I wasn’t looking for something to criticize while reading The Underground Railroad by Colson Whitehead, I promise. I’m not a Grammar Nazi. This just caught my attention, and if I can’t mention this on my blog, then where can I mention it?

The protagonist Cora and another slave Caesar had just eluded some slave catchers and found refuge with an abolitionist. Unfortunately, their friend Lovey had been recaptured. In this scene, the abolitionist explained the rumors of what had happened since they escaped.

*****

Cora and Caesar drank greedily from the pitcher Fletcher offered them. The host was unhappy to see the extra passenger, but so many things had gone wrong from the very start.

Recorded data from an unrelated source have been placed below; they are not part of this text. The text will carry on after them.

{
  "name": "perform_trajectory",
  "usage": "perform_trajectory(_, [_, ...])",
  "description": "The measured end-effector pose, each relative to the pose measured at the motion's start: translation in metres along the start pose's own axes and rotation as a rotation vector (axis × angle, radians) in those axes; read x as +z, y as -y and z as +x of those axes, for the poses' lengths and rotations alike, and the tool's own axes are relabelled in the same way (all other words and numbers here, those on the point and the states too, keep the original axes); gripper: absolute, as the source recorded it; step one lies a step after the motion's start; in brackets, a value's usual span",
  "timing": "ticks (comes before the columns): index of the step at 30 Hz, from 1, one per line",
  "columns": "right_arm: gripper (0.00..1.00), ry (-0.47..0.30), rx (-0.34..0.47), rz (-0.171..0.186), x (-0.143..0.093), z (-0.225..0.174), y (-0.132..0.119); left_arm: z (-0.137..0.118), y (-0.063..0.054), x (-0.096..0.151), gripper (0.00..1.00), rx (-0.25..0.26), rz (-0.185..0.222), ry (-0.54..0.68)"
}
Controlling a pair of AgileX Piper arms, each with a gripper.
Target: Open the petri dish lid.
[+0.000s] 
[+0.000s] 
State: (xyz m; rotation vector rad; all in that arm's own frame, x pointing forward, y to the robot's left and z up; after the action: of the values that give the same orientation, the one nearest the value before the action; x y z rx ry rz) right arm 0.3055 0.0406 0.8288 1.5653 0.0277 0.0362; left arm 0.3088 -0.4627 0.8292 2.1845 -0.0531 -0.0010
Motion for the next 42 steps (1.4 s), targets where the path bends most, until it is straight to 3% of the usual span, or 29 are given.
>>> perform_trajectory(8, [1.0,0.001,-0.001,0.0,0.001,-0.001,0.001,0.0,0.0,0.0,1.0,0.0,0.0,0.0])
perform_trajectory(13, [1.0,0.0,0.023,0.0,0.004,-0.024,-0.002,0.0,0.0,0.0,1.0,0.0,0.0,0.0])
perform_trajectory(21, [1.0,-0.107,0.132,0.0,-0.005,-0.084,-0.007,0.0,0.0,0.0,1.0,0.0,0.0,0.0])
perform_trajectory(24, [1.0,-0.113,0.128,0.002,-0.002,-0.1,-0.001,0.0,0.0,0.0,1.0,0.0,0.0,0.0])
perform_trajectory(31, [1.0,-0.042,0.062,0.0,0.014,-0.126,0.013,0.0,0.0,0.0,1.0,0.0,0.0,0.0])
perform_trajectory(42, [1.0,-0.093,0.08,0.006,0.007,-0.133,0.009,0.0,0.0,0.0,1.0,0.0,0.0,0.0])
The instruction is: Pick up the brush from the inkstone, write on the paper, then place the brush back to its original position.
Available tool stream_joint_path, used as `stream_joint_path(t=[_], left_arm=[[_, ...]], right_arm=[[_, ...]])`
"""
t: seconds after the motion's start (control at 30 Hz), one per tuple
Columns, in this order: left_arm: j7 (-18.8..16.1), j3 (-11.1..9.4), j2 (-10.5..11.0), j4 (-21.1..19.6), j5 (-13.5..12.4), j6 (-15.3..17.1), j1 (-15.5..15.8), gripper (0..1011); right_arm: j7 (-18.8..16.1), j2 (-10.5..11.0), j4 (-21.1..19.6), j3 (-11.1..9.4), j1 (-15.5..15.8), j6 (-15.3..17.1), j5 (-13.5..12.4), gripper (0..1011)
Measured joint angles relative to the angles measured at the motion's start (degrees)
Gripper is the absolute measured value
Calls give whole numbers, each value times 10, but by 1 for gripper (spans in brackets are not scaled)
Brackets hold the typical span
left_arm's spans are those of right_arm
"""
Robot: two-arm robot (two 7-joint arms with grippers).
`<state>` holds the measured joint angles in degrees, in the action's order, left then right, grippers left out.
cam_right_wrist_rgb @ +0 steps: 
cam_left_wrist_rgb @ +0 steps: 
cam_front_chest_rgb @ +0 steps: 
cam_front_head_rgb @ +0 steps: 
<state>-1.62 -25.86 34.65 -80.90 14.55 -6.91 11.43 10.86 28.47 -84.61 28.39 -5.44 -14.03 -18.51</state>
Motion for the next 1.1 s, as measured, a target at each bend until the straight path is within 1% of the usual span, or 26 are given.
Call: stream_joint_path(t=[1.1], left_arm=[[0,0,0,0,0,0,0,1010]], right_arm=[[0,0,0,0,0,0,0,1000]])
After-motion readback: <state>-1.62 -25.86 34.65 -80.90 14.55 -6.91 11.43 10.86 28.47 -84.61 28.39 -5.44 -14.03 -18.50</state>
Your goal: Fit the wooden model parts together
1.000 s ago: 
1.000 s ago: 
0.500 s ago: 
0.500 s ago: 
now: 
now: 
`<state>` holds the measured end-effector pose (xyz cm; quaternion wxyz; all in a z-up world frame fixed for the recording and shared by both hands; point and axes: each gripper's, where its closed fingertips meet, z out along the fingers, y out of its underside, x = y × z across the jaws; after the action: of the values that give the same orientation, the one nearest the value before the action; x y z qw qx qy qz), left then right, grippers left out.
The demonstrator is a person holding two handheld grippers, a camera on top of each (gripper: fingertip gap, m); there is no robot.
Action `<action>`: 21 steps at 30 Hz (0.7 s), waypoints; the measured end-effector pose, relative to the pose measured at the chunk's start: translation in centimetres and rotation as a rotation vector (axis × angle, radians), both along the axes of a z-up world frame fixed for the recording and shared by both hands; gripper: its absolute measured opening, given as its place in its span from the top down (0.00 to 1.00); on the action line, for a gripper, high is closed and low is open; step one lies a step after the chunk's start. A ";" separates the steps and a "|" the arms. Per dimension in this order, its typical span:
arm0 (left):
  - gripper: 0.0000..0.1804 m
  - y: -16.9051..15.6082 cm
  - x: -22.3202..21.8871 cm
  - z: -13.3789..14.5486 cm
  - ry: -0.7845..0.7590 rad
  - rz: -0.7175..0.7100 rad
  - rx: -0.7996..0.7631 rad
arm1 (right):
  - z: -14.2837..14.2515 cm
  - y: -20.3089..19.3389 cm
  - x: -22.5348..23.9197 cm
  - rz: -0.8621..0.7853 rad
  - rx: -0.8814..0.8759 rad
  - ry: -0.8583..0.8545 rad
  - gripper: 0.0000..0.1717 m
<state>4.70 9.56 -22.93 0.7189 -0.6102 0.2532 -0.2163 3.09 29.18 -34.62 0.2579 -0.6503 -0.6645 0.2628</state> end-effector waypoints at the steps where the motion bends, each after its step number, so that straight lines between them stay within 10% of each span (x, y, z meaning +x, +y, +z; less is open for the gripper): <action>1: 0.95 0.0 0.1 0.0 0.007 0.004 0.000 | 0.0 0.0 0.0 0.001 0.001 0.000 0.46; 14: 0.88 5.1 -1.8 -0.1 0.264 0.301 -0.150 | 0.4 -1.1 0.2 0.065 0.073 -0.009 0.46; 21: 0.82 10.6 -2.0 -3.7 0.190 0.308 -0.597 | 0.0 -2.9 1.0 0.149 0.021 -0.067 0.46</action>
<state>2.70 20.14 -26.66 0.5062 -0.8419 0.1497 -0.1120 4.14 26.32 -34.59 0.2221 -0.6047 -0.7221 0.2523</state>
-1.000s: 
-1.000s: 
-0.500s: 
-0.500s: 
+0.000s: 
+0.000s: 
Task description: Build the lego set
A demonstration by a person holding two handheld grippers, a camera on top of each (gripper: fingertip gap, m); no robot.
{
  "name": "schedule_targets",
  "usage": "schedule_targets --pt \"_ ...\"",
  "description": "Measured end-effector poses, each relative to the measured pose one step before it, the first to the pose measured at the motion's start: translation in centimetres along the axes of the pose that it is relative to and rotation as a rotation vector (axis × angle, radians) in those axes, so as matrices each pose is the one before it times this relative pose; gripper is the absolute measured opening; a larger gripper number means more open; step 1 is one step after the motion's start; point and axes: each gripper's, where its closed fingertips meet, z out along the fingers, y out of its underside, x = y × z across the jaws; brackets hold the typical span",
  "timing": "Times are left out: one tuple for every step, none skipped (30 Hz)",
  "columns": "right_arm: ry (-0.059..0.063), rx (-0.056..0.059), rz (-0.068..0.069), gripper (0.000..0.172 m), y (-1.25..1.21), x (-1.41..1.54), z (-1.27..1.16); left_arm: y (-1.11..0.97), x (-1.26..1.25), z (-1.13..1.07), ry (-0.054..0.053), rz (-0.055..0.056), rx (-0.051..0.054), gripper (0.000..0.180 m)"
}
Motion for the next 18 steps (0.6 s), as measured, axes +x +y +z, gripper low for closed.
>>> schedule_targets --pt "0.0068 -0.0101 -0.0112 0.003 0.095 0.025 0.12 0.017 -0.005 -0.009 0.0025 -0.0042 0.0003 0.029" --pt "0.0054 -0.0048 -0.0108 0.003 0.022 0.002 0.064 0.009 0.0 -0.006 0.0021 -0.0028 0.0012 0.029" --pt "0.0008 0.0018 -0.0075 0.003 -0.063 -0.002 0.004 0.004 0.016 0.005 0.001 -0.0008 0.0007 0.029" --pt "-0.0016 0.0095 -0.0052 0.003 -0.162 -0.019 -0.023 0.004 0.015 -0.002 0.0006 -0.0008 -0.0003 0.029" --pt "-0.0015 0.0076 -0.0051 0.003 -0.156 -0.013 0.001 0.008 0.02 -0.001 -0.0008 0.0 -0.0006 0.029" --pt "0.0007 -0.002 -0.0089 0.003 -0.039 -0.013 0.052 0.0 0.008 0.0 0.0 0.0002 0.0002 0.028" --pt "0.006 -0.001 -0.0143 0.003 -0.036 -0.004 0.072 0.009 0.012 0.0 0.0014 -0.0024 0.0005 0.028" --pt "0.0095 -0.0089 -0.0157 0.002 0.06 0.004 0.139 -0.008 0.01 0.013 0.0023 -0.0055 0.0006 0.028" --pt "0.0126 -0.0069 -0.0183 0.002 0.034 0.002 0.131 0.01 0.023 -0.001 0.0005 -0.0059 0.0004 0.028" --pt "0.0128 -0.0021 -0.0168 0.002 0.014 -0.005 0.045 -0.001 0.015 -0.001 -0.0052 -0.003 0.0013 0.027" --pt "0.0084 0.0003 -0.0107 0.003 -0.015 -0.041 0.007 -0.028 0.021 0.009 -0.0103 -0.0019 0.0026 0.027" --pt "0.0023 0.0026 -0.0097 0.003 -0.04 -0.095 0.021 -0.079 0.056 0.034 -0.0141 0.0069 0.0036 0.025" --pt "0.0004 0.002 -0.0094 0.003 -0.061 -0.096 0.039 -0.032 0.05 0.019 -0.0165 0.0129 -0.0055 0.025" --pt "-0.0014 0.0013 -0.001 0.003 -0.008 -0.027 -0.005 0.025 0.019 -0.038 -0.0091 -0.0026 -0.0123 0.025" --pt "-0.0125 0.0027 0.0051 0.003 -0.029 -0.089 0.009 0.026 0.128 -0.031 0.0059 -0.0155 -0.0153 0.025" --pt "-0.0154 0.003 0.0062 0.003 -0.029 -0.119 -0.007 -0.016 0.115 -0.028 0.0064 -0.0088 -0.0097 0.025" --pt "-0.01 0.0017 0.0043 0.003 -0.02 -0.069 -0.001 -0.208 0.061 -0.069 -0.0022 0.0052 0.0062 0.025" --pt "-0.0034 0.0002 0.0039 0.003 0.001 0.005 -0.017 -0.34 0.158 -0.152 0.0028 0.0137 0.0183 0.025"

The shopkeeper caught them up. First, Lover’s mother, Jeer, noticed her daughter’s absence and left their cabin to make a quiet search. The boys liked Lovey, and Lovey liked the boys. One of the bosses stopped Jeer and got the story from her.

Cora and Caesar looked at each other. Their six-hour lead had been a fantasy. the patrollers had been deep in the hunt the whole time.

By midmorning, Fletcher said, every spare hand in the county and from all around enlisted in the search. Terrence’s reward was unprecedented. Advertisements were posted at every public place. The worst sort of scoundrels took up the chase (p.62 in my copy).

*****

Maybe I’m wrong, but when I read that, I thought that the exposition needed past perfect tense instead of simple past tense. Maybe, just maybe, the second paragraph should have said:

The shopkeeper caught them up. First, Lover’s mother, Jeer, had noticed her daughter’s absence and left their cabin to make a quiet search. The boys liked Lovey, and Lovey liked the boys. One of the bosses had stopped Jeer and gotten the story from her.

And then the fourth paragraph in the excerpt could have said:

By midmorning, Fletcher said, every spare hand in the county and from all around had enlisted in the search. Terrence’s reward was unprecedented. Advertisements had been posted at every public place. The worst sort of scoundrels had taken up the chase.

It’s not that big a deal either way. Or maybe it is a big deal. This book won a Pulitzer Prize for Fiction. It’s not exactly a flimsy paperback bestseller.

What do you think? Should past perfect have been used in that situation? Does it even matter? Is this something that only a Grammar Nazi would care about?

I promise, I’m not a Grammar Nazi!

7 Comments
  1. bojucate permalink

    The first thing I noticed on my first reading was the changing of Lovey’s name to Lover in the 2nd paragraph, 2nd sentence of your quote from the book….  The changes you suggest do make it read better and more clearly.Sent from my Galaxy

  2. Marilyn Kriete permalink

    I agree!

  3. I agree – your version reads much better – because the author prefaces the events which had occured by saying everything that could have gone wrong, did, and so it should be in past tense – makes it more understandable. Because the way it’s written – sounds like it all happening while they are drinking from the pitcher – which confused me. Or perhaps, I am still groggy from having just woken up, and am in a situational state of confusion. I like your way better – makes more sense.

  4. See I would have agreed with you until I saw you use the word ‘gotten’ but then I realised ‘gotten’ is the standard form used in North American English so I guess you’re right. It certainly did need to be written in a different tense because it was confusing the way it is. Do you reckon the grammar of a book is only taken into account at the editing stage, and totally forgotten about once the book is published? So when it is submitted for a literary prize, only the plot, content and story-writing ability is taken into consideration, as well as how the audience engages with it? Because this really seems like something that SOMEONE would have picked out, especially if it had to go through the hoops of a literary prize process… unless there is no process for that?

    • I can see where “gotten” could be “got” since the bosses stopped Lovey before they got the story from her (but it’s still in the flashback exposition, so I’m not sure).

      And I’m not sure if we’re right. Or if this could be part of the author’s style, which is kind of imprecise anyway. Or maybe the editors don’t know verb tenses. Or maybe the editors know verb tense but aren’t allowed to edit Colson.